News from the Solar Pocket Factory

These guys continue to charm me.  I've rarely been so happy with a minor investment:
We've got our new Solar Pocket Factory building working panels like boomsticks, and it's fricking awesome to have a machine capable of making hundreds of thousands of solar watts a year that we can pack into our checked airplane baggage.  We had us a cleantech passover seder in Hong Kong, complete with thermoelectric lights running off the shabbat candles and solar quippas with USB outputs.  We just ran a booth this weekend at Shenzhen Maker Faire where people made their own panels on the spot, and i t was insanely fun. Shawn made a solar-powered flipbook.  We've bought our tickets out to San Mateo Maker Faire in May, which will be the first public appearance of the Solar Pocket Factory(come by and say hello!).  All in all, it feels like we've dreamt a little bit of the future, and it's coming true. Not bad for a year's hacking. 

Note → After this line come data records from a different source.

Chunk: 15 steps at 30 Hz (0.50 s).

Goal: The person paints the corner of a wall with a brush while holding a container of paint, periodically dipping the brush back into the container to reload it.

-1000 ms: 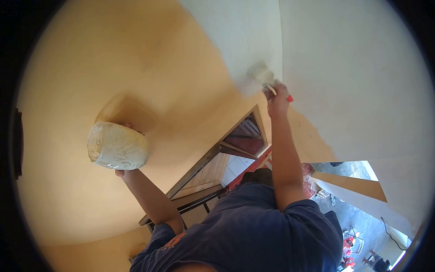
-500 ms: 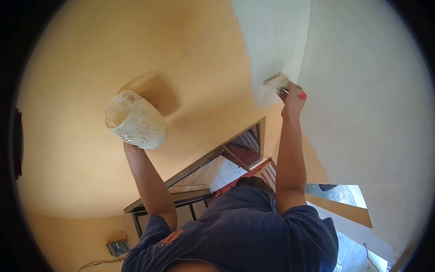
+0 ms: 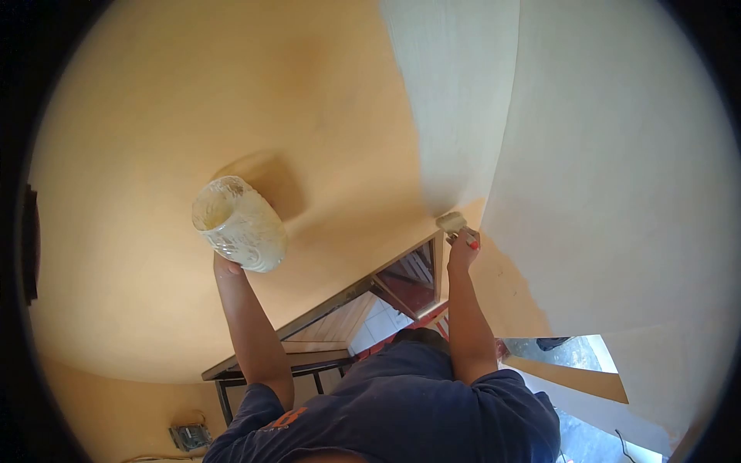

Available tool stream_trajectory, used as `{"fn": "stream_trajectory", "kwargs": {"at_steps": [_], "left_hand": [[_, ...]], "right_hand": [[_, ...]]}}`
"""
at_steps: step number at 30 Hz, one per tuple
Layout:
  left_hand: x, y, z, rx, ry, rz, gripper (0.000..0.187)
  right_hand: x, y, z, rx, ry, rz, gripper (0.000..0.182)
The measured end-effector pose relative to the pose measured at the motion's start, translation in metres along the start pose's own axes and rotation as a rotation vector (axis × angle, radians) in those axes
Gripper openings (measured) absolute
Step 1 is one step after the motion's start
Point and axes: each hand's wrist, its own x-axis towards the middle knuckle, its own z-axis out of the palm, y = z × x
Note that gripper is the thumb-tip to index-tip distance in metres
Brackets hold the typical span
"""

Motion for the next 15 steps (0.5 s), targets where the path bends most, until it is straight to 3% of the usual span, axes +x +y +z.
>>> {"fn": "stream_trajectory", "kwargs": {"at_steps": [6,10,11,15], "left_hand": [[0.009,0.001,-0.009,0.005,-0.020,-0.008,0.118],[0.003,-0.006,-0.013,-0.005,-0.005,-0.041,0.119],[0.001,-0.008,-0.014,-0.006,0.000,-0.045,0.119],[-0.007,-0.008,-0.020,-0.009,0.030,-0.048,0.120]], "right_hand": [[-0.017,-0.070,0.077,-0.208,-0.088,-0.154,0.018],[-0.040,-0.121,0.061,0.298,-0.167,-0.029,0.019],[-0.041,-0.124,0.057,0.470,-0.200,-0.014,0.019],[-0.035,-0.070,0.049,0.288,-0.201,-0.065,0.019]]}}
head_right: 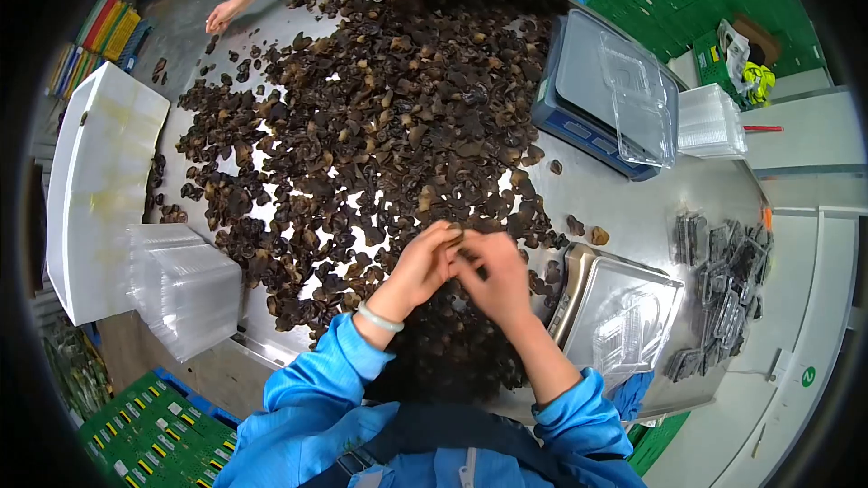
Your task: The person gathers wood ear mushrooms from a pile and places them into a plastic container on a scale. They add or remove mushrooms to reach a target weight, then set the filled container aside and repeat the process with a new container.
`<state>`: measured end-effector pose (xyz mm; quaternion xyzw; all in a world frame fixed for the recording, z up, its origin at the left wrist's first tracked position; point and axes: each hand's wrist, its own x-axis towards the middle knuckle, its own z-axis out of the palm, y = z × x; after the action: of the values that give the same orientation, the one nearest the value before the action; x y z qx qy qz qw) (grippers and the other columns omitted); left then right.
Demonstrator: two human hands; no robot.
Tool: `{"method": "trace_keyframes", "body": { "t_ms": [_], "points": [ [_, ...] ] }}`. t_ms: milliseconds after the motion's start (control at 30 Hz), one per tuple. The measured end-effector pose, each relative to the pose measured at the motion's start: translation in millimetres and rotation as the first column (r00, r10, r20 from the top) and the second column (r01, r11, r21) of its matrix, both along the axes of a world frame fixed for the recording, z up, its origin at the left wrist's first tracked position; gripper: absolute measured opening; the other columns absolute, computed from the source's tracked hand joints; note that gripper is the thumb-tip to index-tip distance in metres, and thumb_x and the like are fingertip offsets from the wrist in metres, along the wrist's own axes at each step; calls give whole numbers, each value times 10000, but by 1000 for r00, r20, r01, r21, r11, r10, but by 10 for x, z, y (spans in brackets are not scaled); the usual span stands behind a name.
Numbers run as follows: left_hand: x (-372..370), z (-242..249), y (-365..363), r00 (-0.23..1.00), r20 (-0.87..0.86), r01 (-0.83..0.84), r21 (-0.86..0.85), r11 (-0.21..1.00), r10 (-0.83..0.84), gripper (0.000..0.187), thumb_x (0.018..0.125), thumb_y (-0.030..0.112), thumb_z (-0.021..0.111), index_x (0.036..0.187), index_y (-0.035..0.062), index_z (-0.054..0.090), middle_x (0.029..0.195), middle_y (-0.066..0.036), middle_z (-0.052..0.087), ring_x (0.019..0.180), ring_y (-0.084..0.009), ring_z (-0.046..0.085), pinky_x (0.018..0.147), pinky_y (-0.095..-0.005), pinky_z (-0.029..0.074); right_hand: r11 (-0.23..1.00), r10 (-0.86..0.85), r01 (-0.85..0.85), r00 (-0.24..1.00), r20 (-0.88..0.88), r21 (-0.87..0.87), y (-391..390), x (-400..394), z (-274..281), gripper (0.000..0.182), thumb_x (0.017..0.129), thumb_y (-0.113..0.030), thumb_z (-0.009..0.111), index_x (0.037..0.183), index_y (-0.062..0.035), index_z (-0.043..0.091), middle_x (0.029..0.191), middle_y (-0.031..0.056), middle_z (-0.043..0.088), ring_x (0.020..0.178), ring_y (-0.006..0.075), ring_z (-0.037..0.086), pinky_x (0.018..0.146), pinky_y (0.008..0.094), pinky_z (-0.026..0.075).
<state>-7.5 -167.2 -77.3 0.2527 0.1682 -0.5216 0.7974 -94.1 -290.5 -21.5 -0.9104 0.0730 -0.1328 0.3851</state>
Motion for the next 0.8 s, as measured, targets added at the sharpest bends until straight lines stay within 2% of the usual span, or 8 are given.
{"method": "trace_keyframes", "body": {
  "t_ms": [133,200,267,333,467,600,667,800],
  "points": [
    [-125,34,410,999,32,-4,251,968,-4,227,1062,303,547,1089,77,556,982,-102,694,890,-197,697,664,-316,583,959,250,-262,962,-115,-109,270,-32,5,287,812,-192,767,1074,-114,682,1044,54,672,959,270,609,830,409,466],
    [-171,-32,553,1000,-3,29,150,988,-28,265,1058,338,556,1084,76,582,956,-83,689,822,-171,680,670,-313,583,972,230,-234,961,-157,-7,338,-55,35,340,804,-222,791,1099,-101,675,1068,51,673,973,274,607,871,405,474],
    [-227,-39,594,995,18,91,249,964,-99,248,1053,316,572,1059,72,613,882,-27,638,731,-115,604,613,-273,492,915,132,-17,956,-260,402,284,-69,-39,330,832,-153,791,1124,-53,676,1008,69,684,933,263,636,857,385,516],
    [-251,-83,575,984,70,124,373,920,-162,205,1049,267,585,1075,69,633,777,25,557,615,-55,479,511,-196,340,821,-108,252,950,-294,512,109,-29,-285,306,834,-101,778,1117,-45,676,961,77,681,904,242,644,805,369,524],
    [-59,-124,582,969,148,146,301,943,-197,155,1036,202,601,1091,66,653,719,49,504,526,-42,386,463,-215,289,927,-327,361,909,-259,98,-449,243,-670,274,841,-46,745,1102,-36,663,1014,103,666,909,265,643,814,368,521],
    [683,48,423,687,698,-349,559,752,-200,156,1013,190,640,1037,58,718,670,57,527,558,-14,408,474,-203,300,960,-178,137,972,-155,-245,-514,430,-937,481,842,-185,758,1275,-57,593,1335,142,562,1234,362,509,1034,469,421],
    [1320,-164,400,366,892,-615,445,651,-264,138,982,173,672,1042,66,737,690,34,588,584,-27,459,498,-232,359,926,-190,98,956,-225,-365,-320,418,-993,541,849,-209,748,1330,-48,561,1450,161,467,1297,389,450,1065,514,392],
    [2359,-293,219,69,739,-787,453,418,-670,235,883,164,736,1100,73,717,806,-116,695,697,-251,661,656,-364,517,936,-231,180,963,-141,-303,-120,269,-1162,505,866,-144,700,1330,-20,545,1391,167,492,1269,394,460,1059,503,385]
  ]
}}
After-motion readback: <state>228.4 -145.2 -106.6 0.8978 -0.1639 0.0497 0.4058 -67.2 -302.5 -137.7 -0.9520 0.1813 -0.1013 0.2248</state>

One other thing happened this week:  we figured out how to make the pocket factories cheap.  Shawn and I were experimenting with different techniques for laminating and waterproofing a solar panel, and we came up with a very simple method of building a pane that produces remarkably robust, waterproof panels using only plastic film and a $30 office laminator.  The simplicity of this technique means that we can make small panels that cost less per watt than large rooftop panels, on a machine that costs a couple thousand dollars, rather than millions of dollars.  We love that we're able to get into the guts of solar panels and dream up new w ays to use solar in our lives, and now we're very excited about the possibility of creating simple, low-cost tools for cleantech hacking. We've been at this for a year, now, and we're just getting warmed up.  More to come, very soon! 
In web news, we're pleased to announce that solarpocketfactory.com is now live, combining our Pocket Pages blog, a web store for kits, high-quality solar panels and other solar hacking goods.  We're looking forward to another awesome year of cleantech hacking.